Soyons sérieux : il n’y a pas de remède à des maux imaginaires. Ce n’est pas de la sorte qu’on résoudra les problèmes du chômage, pas plus qu’on ne développera des relations sociales constructives dans ce pays. D’autres possibilités existent pour faire face aux besoins d’adaptation des entreprises. De nombreux accords en font la démonstration en alliant annualisation, réduction du temps de travail et création d’emplois, tournant ainsi le dos au développement sans cesse croissant des heures supplémentaires et du temps partiel imposé et précaire.

Et s’il s’agit dans un certain nombre de domaines, sans remettre en cause les garanties de fond, de revoir tel ou tel dispositif en raison de sa complexité ou de son inadaptation dans la perspective d’une meilleure efficacité pour les entreprises et les salariés, la CFDT n’a jamais refusé le débat d’adaptation.
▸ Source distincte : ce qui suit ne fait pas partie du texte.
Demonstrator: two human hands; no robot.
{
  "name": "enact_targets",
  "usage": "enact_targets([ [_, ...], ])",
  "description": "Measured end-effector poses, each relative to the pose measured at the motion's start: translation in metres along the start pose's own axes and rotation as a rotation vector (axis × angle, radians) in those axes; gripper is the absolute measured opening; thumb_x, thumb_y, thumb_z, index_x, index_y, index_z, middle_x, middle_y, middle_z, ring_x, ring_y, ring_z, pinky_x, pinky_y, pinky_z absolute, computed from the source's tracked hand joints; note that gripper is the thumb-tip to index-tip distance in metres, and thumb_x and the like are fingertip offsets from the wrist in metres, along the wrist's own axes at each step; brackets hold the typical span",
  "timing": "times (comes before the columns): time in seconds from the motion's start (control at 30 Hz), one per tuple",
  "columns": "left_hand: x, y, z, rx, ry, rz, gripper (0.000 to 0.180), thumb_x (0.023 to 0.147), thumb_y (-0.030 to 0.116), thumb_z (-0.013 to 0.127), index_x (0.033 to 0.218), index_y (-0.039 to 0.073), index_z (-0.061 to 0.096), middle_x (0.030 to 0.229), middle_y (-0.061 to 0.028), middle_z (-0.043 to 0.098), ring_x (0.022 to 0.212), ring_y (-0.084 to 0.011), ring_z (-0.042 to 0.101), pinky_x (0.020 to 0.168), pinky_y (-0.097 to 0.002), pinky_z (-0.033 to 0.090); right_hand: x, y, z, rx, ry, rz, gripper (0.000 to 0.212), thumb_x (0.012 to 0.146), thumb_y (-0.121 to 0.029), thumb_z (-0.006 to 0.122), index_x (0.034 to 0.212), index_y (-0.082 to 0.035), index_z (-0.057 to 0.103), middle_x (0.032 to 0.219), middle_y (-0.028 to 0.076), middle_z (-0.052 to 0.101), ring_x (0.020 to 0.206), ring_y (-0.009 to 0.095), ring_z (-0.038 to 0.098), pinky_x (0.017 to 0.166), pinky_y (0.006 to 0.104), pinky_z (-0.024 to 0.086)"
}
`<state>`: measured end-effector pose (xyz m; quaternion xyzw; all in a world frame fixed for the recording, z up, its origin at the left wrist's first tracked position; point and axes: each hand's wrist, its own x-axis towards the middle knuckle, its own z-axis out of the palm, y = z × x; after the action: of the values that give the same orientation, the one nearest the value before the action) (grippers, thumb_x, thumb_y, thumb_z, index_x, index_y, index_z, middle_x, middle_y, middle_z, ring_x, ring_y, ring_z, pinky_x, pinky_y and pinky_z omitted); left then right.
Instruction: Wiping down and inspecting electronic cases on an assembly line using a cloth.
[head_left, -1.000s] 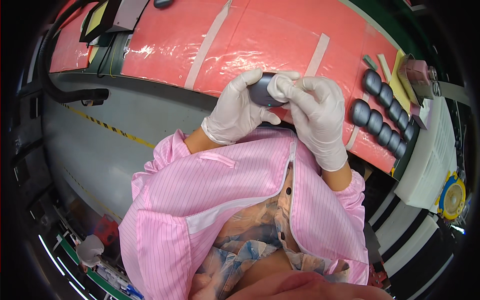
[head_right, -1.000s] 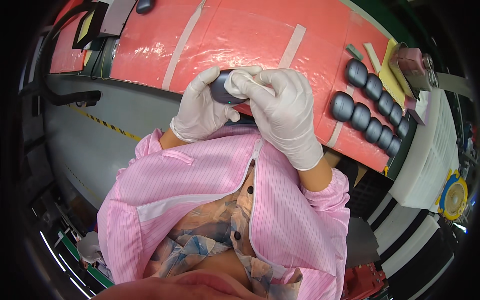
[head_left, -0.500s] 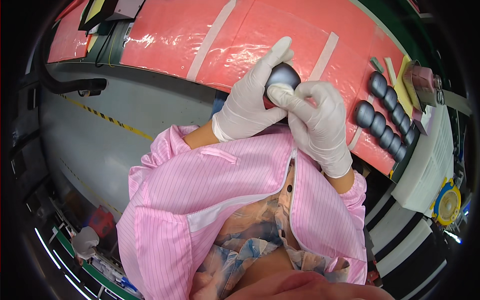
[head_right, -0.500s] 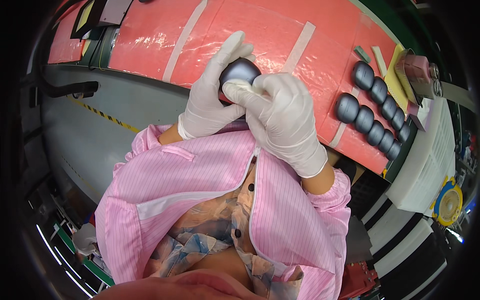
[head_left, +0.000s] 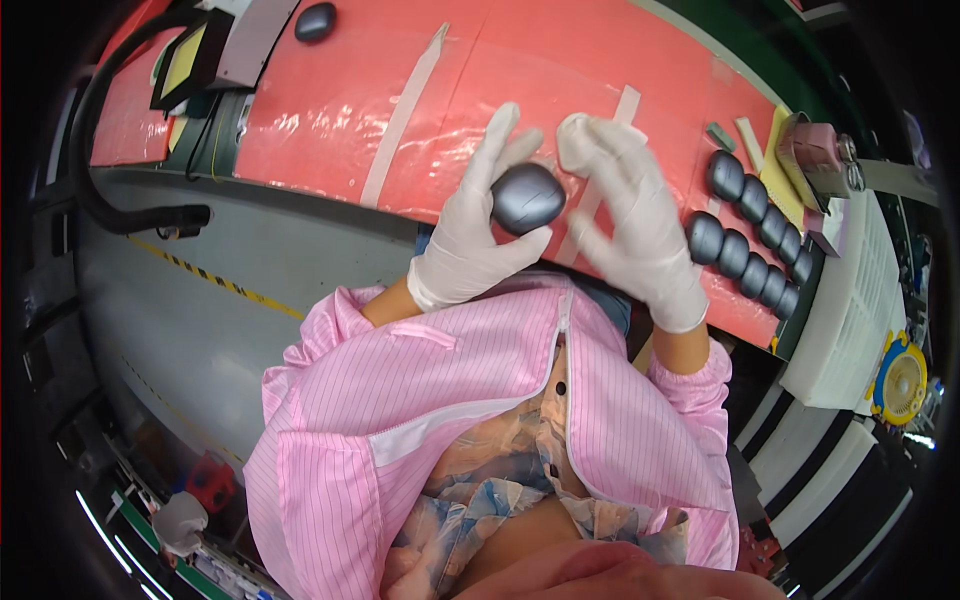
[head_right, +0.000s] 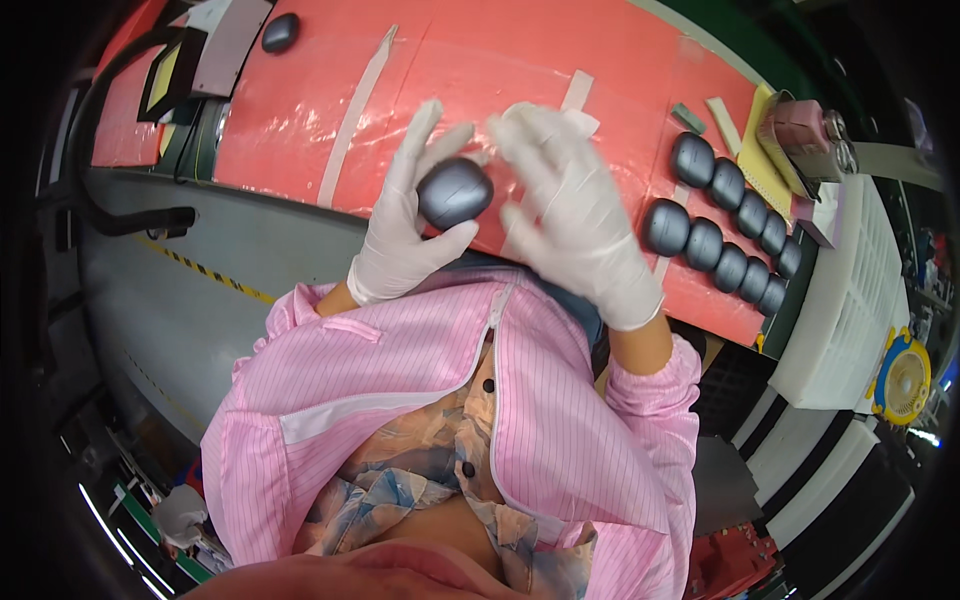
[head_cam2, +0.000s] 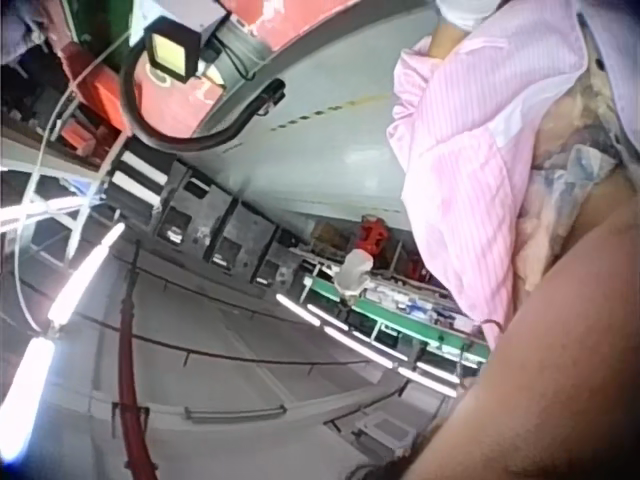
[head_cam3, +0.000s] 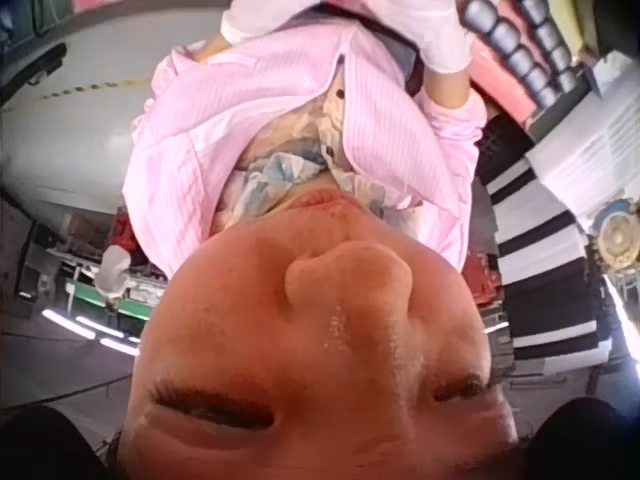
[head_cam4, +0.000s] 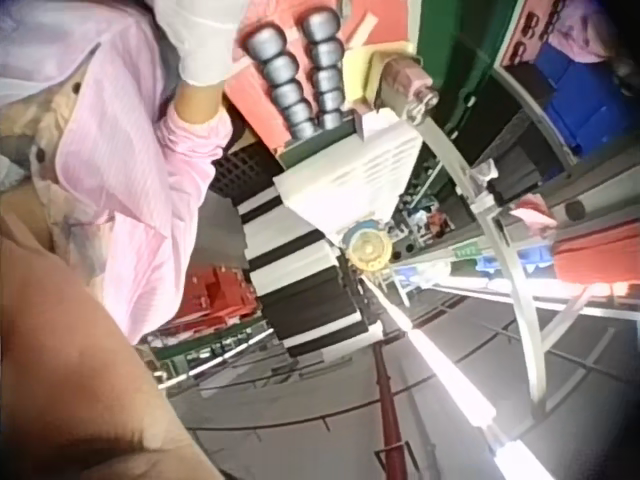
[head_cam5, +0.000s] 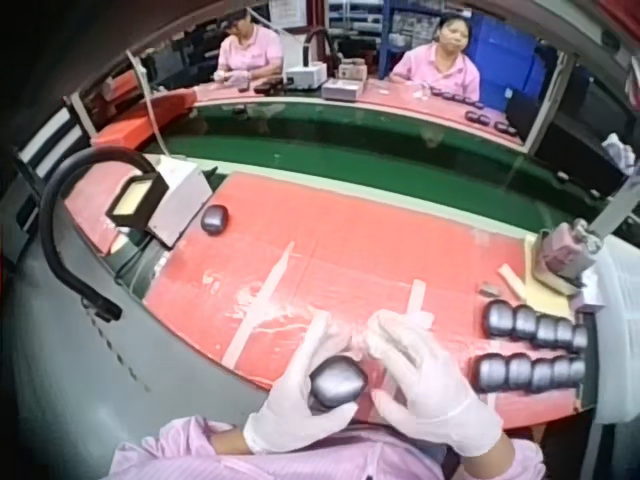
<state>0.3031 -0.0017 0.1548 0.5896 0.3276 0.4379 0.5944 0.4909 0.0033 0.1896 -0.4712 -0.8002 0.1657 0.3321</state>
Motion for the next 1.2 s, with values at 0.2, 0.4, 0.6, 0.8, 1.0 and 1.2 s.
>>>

Il peut être nécessaire, y compris pour préserver et développer les garanties fondamentales des salariés, répondre à leurs nouvelles aspirations et développer l’emploi. Nous l’avons dit, nous l’avons fait pour la Sécurité sociale, parce qu’il s’agissait de la rénover et non de la remettre en cause.

Encore faut-il préalablement qu’une analyse et un diagnostic sérieux soient faits avec précision et objectivité par une ou des personnalités compétentes, incontestées et non partisanes. La CFDT réaffirme cette exigence incontournable pour en finir avec ce serpent de mer des faux débats sur la flexibilité. Regardons d’abord le diagnostic, nous jugerons ensuite de sa pertinence et de ce qu’il y a lieu de faire ou non.